--- YOUR OBJECTIVE ---
The whole listing should be written out again exactly.

========================

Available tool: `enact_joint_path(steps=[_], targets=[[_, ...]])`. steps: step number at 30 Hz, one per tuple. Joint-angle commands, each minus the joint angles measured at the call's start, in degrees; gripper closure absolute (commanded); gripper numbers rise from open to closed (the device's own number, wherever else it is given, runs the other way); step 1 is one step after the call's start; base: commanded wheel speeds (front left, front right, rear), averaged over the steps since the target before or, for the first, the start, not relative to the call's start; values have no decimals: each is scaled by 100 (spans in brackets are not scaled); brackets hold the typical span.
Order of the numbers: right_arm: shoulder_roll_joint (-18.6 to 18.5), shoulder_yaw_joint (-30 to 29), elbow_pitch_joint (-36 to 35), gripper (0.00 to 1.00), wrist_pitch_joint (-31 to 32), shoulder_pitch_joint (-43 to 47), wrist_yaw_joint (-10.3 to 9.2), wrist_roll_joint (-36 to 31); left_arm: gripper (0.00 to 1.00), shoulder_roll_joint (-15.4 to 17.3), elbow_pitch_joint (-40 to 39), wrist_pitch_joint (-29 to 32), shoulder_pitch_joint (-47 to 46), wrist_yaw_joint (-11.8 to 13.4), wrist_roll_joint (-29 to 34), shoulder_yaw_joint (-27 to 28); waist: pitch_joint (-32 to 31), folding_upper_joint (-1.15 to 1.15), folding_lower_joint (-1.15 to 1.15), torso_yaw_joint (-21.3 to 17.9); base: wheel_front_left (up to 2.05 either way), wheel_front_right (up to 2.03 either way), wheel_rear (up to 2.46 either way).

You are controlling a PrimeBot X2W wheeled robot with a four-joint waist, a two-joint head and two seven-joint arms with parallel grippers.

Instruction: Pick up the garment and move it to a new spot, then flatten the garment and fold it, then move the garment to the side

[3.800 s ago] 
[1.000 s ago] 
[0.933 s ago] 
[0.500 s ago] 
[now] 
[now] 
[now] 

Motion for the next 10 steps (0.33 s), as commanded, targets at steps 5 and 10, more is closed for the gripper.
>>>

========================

--- OUTPUT OF THE EXERCISE ---
Available tool: `enact_joint_path(steps=[_], targets=[[_, ...]])`. steps: step number at 30 Hz, one per tuple. Joint-angle commands, each minus the joint angles measured at the call's start, in degrees; gripper closure absolute (commanded); gripper numbers rise from open to closed (the device's own number, wherever else it is given, runs the other way); step 1 is one step after the call's start; base: commanded wheel speeds (front left, front right, rear), averaged over the steps since the target before or, for the first, the start, not relative to the call's start; values have no decimals: each is scaled by 100 (spans in brackets are not scaled); brackets hold the typical span.
Order of the numbers: right_arm: shoulder_roll_joint (-18.6 to 18.5), shoulder_yaw_joint (-30 to 29), elbow_pitch_joint (-36 to 35), gripper (0.00 to 1.00), wrist_pitch_joint (-31 to 32), shoulder_pitch_joint (-43 to 47), wrist_yaw_joint (-10.3 to 9.2), wrist_roll_joint (-36 to 31); left_arm: gripper (0.00 to 1.00), shoulder_roll_joint (-15.4 to 17.3), elbow_pitch_joint (-40 to 39), wrist_pitch_joint (-29 to 32), shoulder_pitch_joint (-47 to 46), wrist_yaw_joint (-11.8 to 13.4), wrist_roll_joint (-29 to 34), shoulder_yaw_joint (-27 to 28); waist: pitch_joint (-32 to 31), folding_upper_joint (-1.15 to 1.15), folding_lower_joint (-1.15 to 1.15), torso_yaw_joint (-21.3 to 17.9); base: wheel_front_left (up to 2.05 either way), wheel_front_right (up to 2.03 either way), wheel_rear (up to 2.46 either way).

You are controlling a PrimeBot X2W wheeled robot with a four-joint waist, a two-joint head and two seven-joint arms with parallel grippers.

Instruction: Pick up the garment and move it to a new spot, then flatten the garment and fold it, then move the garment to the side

[3.800 s ago] 
[1.000 s ago] 
[0.933 s ago] 
[0.500 s ago] 
[now] 
[now] 
[now] 

Motion for the next 10 steps (0.33 s), as commanded, targets at steps 5 and 10, more is closed for the gripper.
>>>

This completes the response to the exercise.